YiQiFuMai ameliorates hypoperfusion-induced cerebral infarction by targeting the shear stress-PLBD1-glycolysis-angiogenesis axis

Background: Hypoperfusion-induced cerebral infarction remains a significant therapeutic challenge due to limited treatment options. Yiqi Fumai (YQFM), a traditional Chinese medicine formula, has shown promise in treating cerebrovascular disorders, but its mechanisms in cerebral infarction remain unclear.

Purpose: To investigate the therapeutic effects and underlying mechanisms of YQFM in hypoperfusion-induced cerebral infarction.

Study design: This study combines machine learning analysis, animal experiments, and cellular mechanistic investigations.

Methods: Using an integrated approach combining machine learning analysis of clinical data, transcriptomics of rat brain tissue, computational fluid dynamics, microfluidics, in vivo experiments, and in vitro experiments, we investigated YQFM's effects on hypoperfusion-induced cerebral infarction. Cerebral blood flow, infarct volume, and neurological outcomes were assessed using multiple imaging modalities and behavioral tests. Single-cell transcriptomic analysis and transcriptomic analysis were performed to identify potential therapeutic targets. The mechanism was validated through in vitro experiments.

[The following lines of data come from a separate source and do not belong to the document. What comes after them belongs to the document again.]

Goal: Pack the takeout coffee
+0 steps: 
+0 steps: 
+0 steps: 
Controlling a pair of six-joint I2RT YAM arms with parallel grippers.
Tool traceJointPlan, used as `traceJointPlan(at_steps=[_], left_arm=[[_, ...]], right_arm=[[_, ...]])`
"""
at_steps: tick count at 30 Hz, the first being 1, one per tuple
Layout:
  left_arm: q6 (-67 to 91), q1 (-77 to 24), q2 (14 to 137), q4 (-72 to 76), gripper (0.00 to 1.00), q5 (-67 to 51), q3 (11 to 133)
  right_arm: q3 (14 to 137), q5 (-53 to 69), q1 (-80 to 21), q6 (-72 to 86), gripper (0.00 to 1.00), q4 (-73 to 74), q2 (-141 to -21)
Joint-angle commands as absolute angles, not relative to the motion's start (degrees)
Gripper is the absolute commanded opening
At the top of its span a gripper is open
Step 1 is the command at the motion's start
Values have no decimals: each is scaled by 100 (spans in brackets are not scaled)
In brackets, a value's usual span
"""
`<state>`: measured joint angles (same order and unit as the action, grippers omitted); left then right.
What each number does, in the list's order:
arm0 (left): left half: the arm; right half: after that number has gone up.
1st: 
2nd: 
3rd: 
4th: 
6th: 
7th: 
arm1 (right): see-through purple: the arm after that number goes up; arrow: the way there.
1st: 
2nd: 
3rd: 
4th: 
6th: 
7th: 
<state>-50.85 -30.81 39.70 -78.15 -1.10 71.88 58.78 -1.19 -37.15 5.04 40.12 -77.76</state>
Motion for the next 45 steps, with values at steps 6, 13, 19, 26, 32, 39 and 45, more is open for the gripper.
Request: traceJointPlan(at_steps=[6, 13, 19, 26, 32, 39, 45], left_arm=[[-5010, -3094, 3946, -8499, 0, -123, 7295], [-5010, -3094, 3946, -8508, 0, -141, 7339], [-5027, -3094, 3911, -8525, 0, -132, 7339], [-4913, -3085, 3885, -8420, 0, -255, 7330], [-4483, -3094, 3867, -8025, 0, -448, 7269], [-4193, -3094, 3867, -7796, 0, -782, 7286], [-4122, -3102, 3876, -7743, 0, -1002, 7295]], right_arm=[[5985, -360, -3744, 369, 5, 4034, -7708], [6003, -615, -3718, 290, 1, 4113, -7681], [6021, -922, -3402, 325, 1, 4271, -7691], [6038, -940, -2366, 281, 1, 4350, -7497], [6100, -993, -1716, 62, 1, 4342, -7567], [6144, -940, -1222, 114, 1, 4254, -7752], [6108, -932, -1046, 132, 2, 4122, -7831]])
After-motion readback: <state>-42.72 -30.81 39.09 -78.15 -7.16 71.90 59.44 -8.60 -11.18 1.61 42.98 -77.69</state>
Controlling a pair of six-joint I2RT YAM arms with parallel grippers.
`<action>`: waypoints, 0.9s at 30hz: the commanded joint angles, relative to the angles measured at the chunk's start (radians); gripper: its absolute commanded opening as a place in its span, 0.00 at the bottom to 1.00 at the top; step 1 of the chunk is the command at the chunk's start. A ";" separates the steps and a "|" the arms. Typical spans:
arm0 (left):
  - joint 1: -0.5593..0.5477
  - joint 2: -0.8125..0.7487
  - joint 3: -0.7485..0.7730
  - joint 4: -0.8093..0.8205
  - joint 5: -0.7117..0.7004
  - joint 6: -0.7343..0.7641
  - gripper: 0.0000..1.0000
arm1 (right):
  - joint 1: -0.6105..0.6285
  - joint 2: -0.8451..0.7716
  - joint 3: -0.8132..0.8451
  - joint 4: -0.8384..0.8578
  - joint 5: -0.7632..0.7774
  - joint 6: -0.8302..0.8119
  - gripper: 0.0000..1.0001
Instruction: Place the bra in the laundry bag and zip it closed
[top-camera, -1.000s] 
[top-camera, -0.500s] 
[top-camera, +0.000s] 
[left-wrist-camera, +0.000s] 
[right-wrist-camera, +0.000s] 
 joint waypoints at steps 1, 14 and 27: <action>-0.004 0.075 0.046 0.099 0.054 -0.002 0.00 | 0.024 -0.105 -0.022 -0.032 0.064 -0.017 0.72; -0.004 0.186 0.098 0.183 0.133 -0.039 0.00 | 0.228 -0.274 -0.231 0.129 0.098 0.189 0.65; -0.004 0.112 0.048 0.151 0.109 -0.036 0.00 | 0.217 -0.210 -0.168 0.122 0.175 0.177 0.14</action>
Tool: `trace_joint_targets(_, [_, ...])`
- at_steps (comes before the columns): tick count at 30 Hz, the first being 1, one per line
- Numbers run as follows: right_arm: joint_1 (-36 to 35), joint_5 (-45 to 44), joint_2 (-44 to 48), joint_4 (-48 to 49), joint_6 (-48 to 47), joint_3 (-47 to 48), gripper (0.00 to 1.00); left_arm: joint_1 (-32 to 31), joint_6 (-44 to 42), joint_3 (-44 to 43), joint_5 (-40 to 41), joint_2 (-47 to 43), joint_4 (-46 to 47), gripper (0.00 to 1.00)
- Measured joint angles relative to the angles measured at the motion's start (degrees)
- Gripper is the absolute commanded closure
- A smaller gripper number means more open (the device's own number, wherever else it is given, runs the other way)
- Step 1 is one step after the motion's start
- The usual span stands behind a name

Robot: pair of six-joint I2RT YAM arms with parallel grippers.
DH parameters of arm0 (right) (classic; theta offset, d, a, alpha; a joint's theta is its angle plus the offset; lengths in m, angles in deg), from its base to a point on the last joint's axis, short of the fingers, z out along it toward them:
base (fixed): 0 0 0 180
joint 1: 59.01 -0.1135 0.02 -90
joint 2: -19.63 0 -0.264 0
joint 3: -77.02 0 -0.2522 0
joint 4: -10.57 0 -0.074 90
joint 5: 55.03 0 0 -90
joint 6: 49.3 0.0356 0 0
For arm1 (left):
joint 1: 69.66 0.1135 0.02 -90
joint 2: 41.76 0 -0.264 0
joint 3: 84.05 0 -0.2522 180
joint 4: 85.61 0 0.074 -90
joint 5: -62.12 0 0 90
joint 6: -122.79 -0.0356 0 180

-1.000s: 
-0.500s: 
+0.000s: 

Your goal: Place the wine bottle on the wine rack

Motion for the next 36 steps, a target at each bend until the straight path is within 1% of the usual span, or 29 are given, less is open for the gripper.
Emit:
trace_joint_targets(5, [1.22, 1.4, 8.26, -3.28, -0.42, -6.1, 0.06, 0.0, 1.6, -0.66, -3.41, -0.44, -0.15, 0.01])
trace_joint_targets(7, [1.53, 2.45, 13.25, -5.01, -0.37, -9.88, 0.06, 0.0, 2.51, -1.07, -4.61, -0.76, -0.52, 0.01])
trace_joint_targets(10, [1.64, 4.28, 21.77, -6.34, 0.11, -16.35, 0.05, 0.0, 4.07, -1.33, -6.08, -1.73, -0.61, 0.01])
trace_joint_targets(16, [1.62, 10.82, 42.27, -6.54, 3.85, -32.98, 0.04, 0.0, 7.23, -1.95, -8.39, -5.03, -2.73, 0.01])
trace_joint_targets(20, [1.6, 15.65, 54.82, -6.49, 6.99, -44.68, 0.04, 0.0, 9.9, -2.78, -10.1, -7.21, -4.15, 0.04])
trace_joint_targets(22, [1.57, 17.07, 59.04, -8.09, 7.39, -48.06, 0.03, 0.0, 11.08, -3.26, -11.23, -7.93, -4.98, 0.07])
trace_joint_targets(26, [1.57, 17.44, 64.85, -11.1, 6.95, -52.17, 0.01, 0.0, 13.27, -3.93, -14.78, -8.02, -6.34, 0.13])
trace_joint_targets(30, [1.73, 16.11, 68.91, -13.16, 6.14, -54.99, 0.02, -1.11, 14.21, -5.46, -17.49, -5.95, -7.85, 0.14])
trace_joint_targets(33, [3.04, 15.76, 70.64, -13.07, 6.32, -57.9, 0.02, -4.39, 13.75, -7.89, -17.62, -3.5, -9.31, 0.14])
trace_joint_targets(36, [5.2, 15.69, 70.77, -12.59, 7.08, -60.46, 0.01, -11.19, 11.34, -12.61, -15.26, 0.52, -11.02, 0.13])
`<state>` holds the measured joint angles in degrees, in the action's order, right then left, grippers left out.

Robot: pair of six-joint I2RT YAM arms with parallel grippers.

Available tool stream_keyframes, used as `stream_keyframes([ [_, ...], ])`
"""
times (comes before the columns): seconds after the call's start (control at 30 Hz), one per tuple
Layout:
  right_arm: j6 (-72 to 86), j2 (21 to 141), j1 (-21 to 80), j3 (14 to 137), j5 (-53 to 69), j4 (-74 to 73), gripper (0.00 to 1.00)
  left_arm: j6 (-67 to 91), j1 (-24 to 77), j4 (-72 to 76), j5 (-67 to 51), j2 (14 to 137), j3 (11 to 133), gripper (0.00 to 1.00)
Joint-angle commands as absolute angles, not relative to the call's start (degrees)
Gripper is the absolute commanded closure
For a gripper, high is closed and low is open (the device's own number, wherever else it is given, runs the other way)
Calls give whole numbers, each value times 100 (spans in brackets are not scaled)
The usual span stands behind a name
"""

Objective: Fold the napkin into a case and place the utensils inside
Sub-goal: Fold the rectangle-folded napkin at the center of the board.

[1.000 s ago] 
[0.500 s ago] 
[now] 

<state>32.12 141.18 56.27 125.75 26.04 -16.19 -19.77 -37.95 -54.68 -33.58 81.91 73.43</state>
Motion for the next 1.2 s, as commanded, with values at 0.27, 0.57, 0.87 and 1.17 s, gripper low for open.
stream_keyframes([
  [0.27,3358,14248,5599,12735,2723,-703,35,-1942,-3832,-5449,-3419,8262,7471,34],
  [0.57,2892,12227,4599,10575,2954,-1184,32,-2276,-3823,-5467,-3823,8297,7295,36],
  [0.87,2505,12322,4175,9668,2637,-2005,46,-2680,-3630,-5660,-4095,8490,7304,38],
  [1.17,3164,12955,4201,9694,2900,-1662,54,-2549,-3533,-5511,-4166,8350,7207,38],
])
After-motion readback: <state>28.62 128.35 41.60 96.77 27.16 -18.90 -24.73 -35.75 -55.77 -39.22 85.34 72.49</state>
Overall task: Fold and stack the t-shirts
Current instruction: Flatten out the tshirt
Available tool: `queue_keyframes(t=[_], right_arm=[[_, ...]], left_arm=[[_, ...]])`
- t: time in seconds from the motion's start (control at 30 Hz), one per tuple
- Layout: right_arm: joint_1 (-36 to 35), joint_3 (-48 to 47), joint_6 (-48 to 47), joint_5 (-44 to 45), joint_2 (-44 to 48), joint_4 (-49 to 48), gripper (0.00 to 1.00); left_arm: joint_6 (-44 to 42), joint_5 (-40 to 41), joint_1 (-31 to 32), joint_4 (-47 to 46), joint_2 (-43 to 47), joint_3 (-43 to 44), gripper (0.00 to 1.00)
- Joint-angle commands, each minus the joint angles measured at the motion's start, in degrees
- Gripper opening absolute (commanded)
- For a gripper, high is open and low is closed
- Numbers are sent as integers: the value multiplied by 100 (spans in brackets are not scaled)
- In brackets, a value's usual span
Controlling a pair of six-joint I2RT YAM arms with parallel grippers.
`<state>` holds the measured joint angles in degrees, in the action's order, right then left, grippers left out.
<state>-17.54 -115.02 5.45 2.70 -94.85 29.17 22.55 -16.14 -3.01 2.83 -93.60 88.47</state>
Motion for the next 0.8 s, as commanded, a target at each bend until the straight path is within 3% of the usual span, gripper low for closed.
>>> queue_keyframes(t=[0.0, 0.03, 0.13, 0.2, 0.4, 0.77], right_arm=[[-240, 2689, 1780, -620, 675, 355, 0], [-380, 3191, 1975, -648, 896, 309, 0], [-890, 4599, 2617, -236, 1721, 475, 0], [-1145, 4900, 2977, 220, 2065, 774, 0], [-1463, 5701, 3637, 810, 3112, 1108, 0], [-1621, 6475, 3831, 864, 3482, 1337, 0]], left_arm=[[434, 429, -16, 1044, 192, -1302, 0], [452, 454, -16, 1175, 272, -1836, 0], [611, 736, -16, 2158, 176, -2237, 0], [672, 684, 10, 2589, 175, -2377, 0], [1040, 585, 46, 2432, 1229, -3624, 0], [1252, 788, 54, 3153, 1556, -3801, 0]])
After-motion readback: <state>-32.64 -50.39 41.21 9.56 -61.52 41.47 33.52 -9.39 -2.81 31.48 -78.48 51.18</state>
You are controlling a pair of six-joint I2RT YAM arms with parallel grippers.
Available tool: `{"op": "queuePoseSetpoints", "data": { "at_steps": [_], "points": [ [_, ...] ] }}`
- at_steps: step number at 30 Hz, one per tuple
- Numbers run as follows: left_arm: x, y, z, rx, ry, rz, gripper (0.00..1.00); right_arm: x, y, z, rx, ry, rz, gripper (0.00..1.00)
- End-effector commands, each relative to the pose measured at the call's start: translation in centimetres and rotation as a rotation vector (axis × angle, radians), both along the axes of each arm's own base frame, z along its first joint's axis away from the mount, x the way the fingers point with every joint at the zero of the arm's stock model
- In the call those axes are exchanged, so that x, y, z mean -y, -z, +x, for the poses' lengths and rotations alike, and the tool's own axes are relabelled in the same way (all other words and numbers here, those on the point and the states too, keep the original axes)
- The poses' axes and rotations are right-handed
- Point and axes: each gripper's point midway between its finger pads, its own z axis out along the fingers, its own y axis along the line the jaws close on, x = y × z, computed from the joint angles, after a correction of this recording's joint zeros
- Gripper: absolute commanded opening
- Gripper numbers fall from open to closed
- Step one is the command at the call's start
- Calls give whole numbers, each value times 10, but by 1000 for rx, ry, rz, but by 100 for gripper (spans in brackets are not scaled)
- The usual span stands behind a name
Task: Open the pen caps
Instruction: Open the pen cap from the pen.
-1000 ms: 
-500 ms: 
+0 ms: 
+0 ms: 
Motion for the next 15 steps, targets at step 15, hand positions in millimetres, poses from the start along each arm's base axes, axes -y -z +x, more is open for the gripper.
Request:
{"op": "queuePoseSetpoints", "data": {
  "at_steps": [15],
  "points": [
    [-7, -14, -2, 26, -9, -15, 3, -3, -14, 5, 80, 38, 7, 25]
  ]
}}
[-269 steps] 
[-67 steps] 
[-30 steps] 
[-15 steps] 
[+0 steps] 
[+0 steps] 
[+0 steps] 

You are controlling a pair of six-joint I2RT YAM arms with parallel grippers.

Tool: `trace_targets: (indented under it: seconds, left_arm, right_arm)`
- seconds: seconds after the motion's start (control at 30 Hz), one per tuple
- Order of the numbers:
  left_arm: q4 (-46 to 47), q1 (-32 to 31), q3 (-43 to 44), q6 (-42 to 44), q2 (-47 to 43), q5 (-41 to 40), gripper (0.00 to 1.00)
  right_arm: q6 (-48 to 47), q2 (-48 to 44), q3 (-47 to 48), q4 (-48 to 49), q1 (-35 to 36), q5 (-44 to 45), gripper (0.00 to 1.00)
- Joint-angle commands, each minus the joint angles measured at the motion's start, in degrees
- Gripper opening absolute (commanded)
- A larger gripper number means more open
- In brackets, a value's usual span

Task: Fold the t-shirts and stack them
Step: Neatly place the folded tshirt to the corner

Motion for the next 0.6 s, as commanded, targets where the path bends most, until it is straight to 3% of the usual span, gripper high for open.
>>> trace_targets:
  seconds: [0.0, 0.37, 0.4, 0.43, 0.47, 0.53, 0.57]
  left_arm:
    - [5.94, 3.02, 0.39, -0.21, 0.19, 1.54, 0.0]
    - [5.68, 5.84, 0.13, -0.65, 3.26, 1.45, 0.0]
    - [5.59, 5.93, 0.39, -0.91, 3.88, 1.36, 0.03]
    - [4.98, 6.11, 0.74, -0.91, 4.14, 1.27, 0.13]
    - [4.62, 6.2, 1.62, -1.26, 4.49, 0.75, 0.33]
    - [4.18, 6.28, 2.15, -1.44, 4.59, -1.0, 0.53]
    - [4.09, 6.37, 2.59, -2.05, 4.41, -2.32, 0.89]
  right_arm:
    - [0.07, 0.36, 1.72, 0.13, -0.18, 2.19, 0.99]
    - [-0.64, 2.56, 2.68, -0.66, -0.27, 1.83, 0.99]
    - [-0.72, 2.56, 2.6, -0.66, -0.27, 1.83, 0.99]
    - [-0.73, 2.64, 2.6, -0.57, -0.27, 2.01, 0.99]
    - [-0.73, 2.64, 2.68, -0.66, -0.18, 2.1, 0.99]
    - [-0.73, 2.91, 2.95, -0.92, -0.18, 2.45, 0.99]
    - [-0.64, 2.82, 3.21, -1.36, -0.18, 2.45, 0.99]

Results: Machine learning analysis identified that cerebral blood flow was closely associated with the severity of neurological deficits in patients with hypoperfusion-induced cerebral infarction. In vivo experiments demonstrated that YQFM significantly promoted collateral vessel formation, improved cerebral blood flow by 35.26-44.42%, reduced infarct volume by 2.35-4.65 mm³, and enhanced neurological outcomes without toxicity. Mechanistically, we found that Phospholipase B domain containing 1 (PLBD1) was downregulated after hypoperfusion-induced cerebral infarction and restored by YQFM treatment, in vitro experiments demonstrated that YQFM enhanced endothelial mechanotransduction in response to shear stress by upregulating PLBD1, leading to increased glycolysis and improved endothelial proliferation. We identified a potential "shear stress-PLBD1-glycolysis-angiogenesis" axis that mediates YQFM's therapeutic effects. This multidimensional approach not only advances the existing knowledge of endothelial function but also highlights PLBD1 as a promising therapeutic target for ischemic stroke. Furthermore, the integration of advanced methodologies, such as single-cell transcriptomics and computational fluid dynamics, provides a more comprehensive understanding of YQFM's therapeutic effects.

Conclusion: YQFM treats hypoperfusion-induced cerebral infarction by modulating endothelial mechanotransduction and glycolysis to enhance collateral vessel formation and cerebral perfusion. This study provides mechanistic insights into YQFM's therapeutic action and highlights the potential of targeting the "shear stress-PLBD1-glycolysis-angiogenesis" axis for developing strategies to improve collateral circulation in hypoperfusion-induced cerebral infarction.

Angiogenesis; Cerebral infarction; Collateral circulation; Endothelial mechanotransduction; PLBD1; Yiqi Fumai.